### About this exercise
Copy every line of the following data that includes the string "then".
--- START ---
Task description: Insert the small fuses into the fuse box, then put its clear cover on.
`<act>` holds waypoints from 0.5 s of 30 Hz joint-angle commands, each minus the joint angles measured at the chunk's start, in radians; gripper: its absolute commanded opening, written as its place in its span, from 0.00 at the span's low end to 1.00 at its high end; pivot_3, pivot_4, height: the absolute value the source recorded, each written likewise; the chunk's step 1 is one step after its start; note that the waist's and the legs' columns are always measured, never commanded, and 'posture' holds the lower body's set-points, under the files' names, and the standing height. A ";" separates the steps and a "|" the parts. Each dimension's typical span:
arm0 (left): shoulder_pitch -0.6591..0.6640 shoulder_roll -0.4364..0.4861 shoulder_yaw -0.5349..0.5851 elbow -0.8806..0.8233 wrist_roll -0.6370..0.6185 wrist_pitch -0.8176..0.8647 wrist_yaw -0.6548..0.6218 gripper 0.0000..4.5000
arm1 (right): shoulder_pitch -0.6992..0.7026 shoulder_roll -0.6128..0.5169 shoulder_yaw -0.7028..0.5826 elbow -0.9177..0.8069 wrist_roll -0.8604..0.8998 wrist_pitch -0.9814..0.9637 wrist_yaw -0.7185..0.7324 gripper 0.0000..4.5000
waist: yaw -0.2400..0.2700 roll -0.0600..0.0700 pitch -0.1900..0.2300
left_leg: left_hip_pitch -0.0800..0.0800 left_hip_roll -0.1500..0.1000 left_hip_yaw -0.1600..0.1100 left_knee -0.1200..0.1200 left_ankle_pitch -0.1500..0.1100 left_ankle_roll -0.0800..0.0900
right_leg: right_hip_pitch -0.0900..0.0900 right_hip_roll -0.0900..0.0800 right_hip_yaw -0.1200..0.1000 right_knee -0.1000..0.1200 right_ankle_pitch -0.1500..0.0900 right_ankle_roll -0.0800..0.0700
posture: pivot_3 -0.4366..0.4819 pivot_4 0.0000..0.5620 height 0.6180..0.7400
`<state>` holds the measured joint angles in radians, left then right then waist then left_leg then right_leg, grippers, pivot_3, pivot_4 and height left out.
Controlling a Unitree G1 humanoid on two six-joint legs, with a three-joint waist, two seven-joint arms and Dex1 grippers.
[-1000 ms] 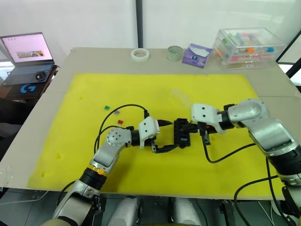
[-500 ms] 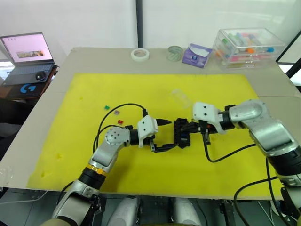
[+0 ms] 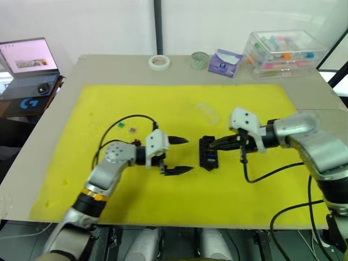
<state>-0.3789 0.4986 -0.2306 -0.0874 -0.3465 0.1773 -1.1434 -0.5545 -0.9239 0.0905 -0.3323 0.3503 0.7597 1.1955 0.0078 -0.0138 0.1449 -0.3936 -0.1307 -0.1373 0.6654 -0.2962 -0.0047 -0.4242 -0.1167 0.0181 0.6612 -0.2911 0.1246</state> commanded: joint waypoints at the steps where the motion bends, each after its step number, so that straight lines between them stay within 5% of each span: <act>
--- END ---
### Exercise response
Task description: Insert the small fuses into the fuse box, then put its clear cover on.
`<state>` holds the measured joint angles in radians, left then right then waist then left_leg then right_leg, grippers, pivot_3, pivot_4 and height left out.

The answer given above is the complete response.